Fig. 2 | Scientific Reports

Fig. 2

From: Polygenic prediction of human longevity on the supposition of pervasive pleiotropy

Fig. 2

Overview of the iLGS model construction pipeline. We derived integrated Longevity Genetic Scores (iLGS) in three steps: (a) First, across unrelated individuals in the Einstein LonGenity cohort, we calculated polygenic scores for a total of 87 traits (53 associated traits from PheWAS analysis + 34 additional blood and urine biomarkers). We used LD clumping and p-value thresholding to derive the best score for each trait; (b) Next, we applied a stacked Elastic-net regression framework to combine the polygenic scores and derive iLGS. This method entails passing the output from one model to the next to increase model accuracy and derive meaningful insight.

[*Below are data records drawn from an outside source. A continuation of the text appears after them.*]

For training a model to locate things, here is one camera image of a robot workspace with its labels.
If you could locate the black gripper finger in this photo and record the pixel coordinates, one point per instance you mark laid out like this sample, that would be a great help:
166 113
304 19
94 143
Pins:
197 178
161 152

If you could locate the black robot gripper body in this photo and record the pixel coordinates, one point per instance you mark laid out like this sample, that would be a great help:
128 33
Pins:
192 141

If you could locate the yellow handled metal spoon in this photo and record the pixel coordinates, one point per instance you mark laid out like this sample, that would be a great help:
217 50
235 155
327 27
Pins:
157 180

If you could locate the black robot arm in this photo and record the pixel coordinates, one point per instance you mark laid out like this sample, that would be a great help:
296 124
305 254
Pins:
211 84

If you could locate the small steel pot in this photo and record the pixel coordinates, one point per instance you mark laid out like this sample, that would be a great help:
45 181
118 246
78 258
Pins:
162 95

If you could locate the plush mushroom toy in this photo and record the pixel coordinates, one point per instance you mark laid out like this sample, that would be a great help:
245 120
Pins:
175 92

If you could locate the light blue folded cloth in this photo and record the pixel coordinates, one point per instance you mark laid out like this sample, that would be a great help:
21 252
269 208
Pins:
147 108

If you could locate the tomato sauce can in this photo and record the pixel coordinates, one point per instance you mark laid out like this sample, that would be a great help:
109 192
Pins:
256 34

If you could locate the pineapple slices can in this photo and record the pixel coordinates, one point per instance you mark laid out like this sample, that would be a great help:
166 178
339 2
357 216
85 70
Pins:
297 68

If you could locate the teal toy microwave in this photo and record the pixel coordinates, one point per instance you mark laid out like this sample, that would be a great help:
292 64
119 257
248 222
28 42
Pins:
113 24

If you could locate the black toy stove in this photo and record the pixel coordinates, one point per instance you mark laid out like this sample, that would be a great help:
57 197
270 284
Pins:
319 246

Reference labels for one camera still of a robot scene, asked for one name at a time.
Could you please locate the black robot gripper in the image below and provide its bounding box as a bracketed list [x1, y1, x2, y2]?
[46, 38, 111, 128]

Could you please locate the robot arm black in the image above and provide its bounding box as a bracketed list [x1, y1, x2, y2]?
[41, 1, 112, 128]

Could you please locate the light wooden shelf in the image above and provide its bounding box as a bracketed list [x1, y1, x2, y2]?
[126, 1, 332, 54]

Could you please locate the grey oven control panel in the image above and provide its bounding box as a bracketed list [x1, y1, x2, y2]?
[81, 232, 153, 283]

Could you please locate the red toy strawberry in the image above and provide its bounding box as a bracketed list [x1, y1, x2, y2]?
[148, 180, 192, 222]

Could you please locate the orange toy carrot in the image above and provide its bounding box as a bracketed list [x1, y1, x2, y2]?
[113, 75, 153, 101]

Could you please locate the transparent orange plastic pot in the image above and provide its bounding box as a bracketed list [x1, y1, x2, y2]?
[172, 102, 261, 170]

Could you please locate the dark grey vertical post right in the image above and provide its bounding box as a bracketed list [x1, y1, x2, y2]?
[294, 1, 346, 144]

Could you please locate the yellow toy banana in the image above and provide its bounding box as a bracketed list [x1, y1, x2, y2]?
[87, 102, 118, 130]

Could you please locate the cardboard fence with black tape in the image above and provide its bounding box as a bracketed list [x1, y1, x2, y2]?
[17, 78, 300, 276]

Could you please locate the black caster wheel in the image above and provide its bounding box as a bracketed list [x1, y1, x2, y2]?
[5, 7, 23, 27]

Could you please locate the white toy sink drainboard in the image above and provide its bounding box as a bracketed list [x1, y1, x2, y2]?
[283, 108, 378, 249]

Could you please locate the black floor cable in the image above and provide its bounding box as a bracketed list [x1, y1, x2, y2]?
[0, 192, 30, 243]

By sandwiching a polynomial regression between two Elastic-net regressions, we created a search space for the model to select the most informatic PGS and their interactions for predicting longevity. We started with 87 PGS as input and derived 369 PGS and interaction terms with model accuracy of around 91% in the derivation set upon fivefold cross-validation; (c) Using the validation portion of the Einstein LonGenity cohort (n = 242) and two additional cohorts, including the Wellderly (n = 510) & Australian Healthy Ageing cohort (MRGB; n = 2,570) we replicated the predictive performance of iLGS for distinguishing differential lifespan. Our model achieved an area under the curve (AUC) of 87% in the validation portion of the Einstein LonGenity cohort.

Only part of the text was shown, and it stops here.